What I Did
A Novel
-
- $6.99
-
- $6.99
Publisher Description
“This is family life today at its most believable: warm and messy, bored and raging….I LOVED IT.”
—Emma Donoghue, author of the New York Times bestseller Room
What I Did by Christopher Wakling is a truly astonishing novel—the chronicle of a family crisis that is equal parts hilarity, poignancy, and horror, told in the singular voice of a most precocious youngster. Room meets The Slap meets The Curious Incident of the Dog in the Night-Time, Wakling’s tour de force concerns one rash act that pitches a six-year-old boy and his hapless parents into the center of a social services maelstrom.
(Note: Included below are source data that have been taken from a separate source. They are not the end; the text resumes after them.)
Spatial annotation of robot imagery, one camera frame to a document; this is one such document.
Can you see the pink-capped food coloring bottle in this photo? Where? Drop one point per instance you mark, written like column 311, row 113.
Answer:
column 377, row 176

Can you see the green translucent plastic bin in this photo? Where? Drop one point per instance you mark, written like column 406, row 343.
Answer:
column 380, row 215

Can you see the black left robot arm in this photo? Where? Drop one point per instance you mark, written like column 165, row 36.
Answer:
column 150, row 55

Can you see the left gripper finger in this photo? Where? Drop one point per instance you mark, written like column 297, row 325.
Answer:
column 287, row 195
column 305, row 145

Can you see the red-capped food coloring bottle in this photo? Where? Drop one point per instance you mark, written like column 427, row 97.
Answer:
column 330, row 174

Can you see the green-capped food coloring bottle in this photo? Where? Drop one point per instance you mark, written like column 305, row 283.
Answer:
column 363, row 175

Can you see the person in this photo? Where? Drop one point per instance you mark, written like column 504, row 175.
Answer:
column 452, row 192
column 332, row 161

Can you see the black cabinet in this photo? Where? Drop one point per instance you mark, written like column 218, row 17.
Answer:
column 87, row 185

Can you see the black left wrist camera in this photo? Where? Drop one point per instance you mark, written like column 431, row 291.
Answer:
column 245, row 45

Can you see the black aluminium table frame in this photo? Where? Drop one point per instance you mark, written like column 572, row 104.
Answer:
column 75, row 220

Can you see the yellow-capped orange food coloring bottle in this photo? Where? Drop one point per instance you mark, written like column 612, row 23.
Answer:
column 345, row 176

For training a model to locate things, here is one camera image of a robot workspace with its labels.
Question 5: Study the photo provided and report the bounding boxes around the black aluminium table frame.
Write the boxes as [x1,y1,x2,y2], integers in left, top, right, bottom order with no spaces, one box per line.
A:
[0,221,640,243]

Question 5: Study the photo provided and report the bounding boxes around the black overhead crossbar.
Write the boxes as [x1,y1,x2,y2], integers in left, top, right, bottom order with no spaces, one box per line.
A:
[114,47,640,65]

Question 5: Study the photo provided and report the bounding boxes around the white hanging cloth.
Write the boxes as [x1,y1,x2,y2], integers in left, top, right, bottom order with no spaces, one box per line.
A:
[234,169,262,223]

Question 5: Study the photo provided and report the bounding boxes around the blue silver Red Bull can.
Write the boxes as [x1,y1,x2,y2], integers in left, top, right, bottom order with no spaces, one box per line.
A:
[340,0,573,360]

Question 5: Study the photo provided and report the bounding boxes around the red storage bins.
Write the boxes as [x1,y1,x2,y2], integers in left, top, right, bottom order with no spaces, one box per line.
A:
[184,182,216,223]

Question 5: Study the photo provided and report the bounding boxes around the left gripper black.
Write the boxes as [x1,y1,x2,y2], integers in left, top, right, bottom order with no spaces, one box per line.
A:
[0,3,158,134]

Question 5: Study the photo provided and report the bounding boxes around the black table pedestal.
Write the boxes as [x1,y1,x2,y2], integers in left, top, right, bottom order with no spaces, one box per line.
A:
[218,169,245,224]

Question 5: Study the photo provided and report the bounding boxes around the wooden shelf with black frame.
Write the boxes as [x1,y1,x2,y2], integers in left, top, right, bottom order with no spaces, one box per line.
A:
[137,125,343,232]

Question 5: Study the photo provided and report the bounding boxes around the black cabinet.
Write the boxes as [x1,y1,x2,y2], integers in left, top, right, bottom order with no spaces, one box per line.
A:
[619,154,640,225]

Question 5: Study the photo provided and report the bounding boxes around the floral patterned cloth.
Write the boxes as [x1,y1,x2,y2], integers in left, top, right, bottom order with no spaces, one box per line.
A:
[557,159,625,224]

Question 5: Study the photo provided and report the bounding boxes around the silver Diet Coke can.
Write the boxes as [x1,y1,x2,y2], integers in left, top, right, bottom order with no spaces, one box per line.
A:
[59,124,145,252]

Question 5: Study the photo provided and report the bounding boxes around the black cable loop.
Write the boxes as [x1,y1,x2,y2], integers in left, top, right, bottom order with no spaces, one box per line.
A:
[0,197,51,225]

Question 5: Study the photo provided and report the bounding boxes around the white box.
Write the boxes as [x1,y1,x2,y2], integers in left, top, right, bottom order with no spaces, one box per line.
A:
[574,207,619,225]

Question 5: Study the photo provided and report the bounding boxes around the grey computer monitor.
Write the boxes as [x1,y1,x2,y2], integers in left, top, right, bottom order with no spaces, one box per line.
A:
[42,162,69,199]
What I Did is contemporary fiction at its most enthrallingly original—poignant, powerful, and extremely funny—a miraculous work that prompted London’s Daily Mail to declare it “the novel that should have won the Booker prize.”
PUBLISHERS WEEKLY
Wakling (Devil's Mask) creates a memorable narrator in Billy, a precocious and headstrong British six-year-old who understands the world through nature shows. When Billy runs into a busy street, his father, fear turning to rage, spanks him before the eyes of a nosy jogger. The jogger promptly calls child services, beginning a terrifying odyssey in which concerned agents of the state try to protect the boy from what they see as an abusive father. Not comprehending the gravity of the situation, Billy makes comments that unintentionally incriminate his father and drive the entire family closer to the breaking point. Much in the vein of Atonement, a well-intentioned innocent threatens to destroy the people he loves most, and Wakling clearly takes a childlike delight in the language of his narrator. The book is filled with amusing catachreses ("test buds" for "taste buds," for instance) that have an irresistible charm for the first hundred pages or so, after which the devices becomes irritating and the limited perspective hinders any larger point. But the novel is affecting, filled with many poignant scenes.